*WHAT TO WORK ON:*
Count every line that includes the string "text" in the entries that follow. Nothing besides the number is needed.

Items from a data source
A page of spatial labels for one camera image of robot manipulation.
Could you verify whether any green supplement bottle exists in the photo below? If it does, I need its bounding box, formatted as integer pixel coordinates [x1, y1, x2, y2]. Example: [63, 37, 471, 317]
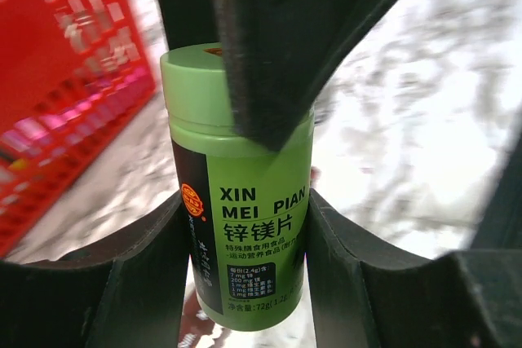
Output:
[160, 43, 314, 332]

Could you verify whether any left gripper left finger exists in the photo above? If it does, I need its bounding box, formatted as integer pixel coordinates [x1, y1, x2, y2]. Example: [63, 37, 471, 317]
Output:
[1, 193, 188, 347]

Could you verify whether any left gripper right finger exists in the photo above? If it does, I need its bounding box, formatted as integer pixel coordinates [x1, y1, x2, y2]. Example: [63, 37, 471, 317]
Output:
[307, 192, 521, 347]

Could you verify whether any red plastic shopping basket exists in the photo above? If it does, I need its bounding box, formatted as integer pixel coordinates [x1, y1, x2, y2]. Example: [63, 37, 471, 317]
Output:
[1, 0, 156, 254]

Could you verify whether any brown weekly pill organizer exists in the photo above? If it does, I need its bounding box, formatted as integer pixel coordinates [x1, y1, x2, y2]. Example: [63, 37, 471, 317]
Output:
[177, 272, 230, 348]

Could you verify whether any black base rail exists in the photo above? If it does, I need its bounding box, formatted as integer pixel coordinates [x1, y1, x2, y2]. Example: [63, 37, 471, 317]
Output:
[470, 112, 521, 250]

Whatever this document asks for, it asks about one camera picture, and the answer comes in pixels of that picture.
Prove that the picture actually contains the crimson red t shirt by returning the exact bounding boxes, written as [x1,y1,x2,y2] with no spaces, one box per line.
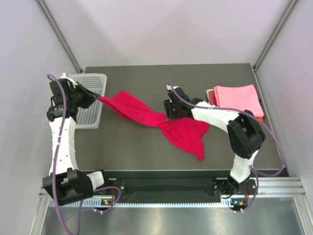
[99,91,209,161]

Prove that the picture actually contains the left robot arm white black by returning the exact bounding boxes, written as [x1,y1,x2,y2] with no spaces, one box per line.
[43,74,111,206]

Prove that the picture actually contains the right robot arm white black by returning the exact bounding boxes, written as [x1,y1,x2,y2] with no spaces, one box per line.
[163,85,266,194]

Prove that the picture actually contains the white perforated plastic basket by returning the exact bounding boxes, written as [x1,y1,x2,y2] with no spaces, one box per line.
[69,73,107,129]

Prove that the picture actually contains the red folded t shirt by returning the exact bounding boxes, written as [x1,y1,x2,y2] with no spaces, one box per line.
[211,97,262,122]

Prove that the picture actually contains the light pink folded t shirt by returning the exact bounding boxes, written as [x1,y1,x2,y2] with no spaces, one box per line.
[214,84,264,118]

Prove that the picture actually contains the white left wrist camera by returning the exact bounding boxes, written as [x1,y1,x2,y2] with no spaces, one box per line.
[60,72,78,87]

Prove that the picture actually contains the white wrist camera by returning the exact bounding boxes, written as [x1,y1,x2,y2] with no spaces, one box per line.
[166,84,180,92]
[60,72,78,87]

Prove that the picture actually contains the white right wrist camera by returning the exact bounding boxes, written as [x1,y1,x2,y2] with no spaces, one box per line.
[166,84,180,92]

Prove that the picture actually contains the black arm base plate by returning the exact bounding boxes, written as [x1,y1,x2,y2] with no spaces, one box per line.
[104,170,256,196]

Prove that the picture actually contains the right aluminium frame post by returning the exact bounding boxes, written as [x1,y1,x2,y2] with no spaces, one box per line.
[251,0,300,71]

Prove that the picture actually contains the aluminium frame post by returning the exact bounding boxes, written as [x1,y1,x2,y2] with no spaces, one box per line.
[35,0,83,73]
[251,0,300,71]

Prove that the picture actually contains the grey slotted cable duct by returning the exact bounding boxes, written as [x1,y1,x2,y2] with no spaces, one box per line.
[48,197,235,209]

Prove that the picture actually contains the left aluminium frame post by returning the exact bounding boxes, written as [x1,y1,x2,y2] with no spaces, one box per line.
[35,0,83,73]

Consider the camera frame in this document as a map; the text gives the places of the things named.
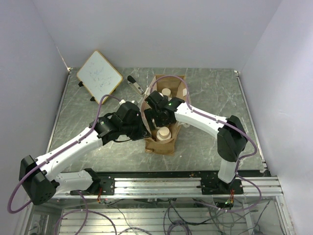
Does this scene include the brown canvas bag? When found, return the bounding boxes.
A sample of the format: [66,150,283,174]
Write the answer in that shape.
[140,74,190,155]

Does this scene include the beige cylinder bottle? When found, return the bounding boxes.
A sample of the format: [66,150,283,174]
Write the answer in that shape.
[152,119,157,130]

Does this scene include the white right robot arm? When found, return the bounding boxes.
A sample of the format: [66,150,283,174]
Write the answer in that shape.
[144,91,247,194]

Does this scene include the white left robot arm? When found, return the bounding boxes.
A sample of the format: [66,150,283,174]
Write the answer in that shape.
[19,101,148,205]

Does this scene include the beige cap bottle front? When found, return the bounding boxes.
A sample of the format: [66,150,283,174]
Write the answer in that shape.
[156,127,172,141]

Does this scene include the beige cap bottle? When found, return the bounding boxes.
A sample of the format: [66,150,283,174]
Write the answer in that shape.
[161,88,172,98]
[156,127,172,141]

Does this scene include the beige cap bottle rear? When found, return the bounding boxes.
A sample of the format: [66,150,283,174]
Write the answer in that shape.
[161,88,172,98]

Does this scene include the black and white marker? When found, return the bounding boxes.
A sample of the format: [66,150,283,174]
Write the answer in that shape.
[127,75,145,95]

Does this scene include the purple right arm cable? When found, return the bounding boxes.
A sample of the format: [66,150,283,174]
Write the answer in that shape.
[149,75,262,213]

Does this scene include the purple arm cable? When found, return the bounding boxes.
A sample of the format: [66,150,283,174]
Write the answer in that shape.
[149,75,262,213]
[7,94,127,213]

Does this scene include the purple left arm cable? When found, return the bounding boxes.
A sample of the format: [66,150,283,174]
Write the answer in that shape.
[7,94,127,213]

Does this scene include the small whiteboard with wooden frame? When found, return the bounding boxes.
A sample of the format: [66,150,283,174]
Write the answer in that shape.
[76,50,123,104]

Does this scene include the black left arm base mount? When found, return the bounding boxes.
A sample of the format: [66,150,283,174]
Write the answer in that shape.
[99,178,115,196]

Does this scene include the aluminium rail frame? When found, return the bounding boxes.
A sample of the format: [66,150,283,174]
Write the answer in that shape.
[14,176,294,235]

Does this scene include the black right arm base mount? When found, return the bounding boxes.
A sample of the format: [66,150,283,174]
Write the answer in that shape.
[197,178,244,195]

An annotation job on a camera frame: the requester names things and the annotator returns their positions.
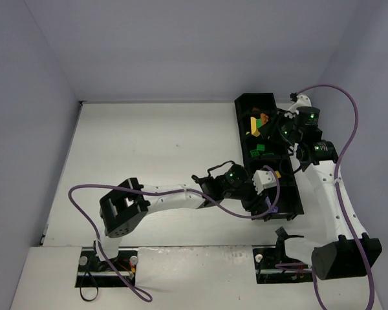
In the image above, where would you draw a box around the dark brown lego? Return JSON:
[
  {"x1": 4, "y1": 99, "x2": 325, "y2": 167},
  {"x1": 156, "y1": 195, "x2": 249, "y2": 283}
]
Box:
[{"x1": 260, "y1": 113, "x2": 269, "y2": 123}]

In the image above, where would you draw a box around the yellow curved lego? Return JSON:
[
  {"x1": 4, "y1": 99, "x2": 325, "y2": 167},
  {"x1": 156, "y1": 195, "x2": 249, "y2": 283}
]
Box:
[{"x1": 250, "y1": 117, "x2": 261, "y2": 137}]

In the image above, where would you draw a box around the dark green curved lego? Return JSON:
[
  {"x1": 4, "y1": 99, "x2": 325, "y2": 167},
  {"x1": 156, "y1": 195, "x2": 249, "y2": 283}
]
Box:
[{"x1": 250, "y1": 149, "x2": 261, "y2": 158}]

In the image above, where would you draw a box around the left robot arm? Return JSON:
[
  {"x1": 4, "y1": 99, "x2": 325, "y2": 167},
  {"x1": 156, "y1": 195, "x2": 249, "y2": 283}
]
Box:
[{"x1": 96, "y1": 161, "x2": 278, "y2": 261}]

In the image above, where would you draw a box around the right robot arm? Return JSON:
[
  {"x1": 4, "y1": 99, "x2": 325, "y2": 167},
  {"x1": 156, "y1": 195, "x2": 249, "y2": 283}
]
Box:
[{"x1": 259, "y1": 107, "x2": 382, "y2": 280}]

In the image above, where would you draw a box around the black compartment bin row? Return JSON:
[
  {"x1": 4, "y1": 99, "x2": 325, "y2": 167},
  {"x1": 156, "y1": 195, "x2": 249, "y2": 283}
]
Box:
[{"x1": 235, "y1": 93, "x2": 304, "y2": 221}]

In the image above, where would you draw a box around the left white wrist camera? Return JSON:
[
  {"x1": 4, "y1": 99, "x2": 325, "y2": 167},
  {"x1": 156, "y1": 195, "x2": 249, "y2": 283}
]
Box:
[{"x1": 252, "y1": 170, "x2": 278, "y2": 194}]

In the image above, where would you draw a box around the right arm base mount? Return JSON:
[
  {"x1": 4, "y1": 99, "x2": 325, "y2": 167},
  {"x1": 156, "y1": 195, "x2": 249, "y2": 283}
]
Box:
[{"x1": 252, "y1": 227, "x2": 313, "y2": 284}]

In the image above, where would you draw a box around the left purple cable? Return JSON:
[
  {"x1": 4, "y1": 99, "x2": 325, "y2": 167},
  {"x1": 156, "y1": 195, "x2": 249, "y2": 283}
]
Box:
[{"x1": 67, "y1": 165, "x2": 282, "y2": 303}]

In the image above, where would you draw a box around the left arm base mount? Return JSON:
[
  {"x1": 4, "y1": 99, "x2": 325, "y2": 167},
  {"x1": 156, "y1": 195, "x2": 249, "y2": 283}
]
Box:
[{"x1": 75, "y1": 247, "x2": 138, "y2": 288}]

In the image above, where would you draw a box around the black loop cable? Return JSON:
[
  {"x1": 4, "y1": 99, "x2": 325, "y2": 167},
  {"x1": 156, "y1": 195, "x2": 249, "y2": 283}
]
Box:
[{"x1": 79, "y1": 271, "x2": 100, "y2": 303}]

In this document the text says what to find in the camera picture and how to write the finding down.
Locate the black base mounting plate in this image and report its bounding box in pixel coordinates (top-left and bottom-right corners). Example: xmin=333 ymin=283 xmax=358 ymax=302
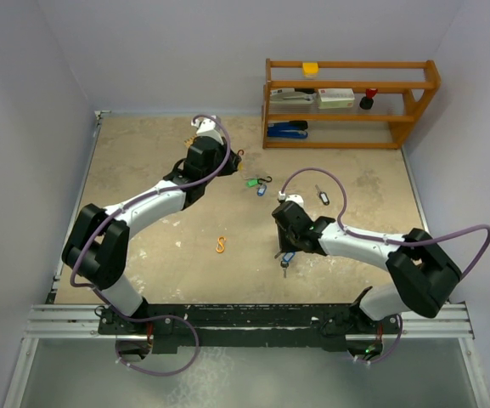
xmin=96 ymin=303 xmax=401 ymax=354

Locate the blue stapler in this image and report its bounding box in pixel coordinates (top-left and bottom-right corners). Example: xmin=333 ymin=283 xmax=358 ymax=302
xmin=267 ymin=121 xmax=308 ymax=139

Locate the white and red box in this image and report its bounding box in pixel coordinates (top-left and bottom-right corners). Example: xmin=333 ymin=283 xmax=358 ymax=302
xmin=317 ymin=88 xmax=355 ymax=109

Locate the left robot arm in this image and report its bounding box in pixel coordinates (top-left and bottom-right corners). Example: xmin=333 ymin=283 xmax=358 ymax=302
xmin=61 ymin=136 xmax=242 ymax=333

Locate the yellow-lidded container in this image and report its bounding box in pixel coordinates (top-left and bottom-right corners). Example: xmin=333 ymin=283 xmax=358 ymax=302
xmin=301 ymin=61 xmax=319 ymax=79

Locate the white stapler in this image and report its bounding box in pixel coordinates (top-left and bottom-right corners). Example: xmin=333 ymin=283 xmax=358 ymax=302
xmin=269 ymin=88 xmax=316 ymax=105

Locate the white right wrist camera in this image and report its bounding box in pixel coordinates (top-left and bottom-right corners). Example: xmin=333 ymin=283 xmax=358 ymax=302
xmin=278 ymin=191 xmax=304 ymax=207

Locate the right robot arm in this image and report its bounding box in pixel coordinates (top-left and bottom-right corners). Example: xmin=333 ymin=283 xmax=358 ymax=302
xmin=272 ymin=201 xmax=462 ymax=332

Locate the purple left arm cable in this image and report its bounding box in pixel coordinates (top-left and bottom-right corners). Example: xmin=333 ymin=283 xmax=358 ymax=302
xmin=70 ymin=114 xmax=232 ymax=377

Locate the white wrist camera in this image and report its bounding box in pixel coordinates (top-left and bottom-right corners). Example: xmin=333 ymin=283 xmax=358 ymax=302
xmin=190 ymin=117 xmax=223 ymax=144
xmin=278 ymin=191 xmax=304 ymax=207

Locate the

*EXERCISE RESULT:*
2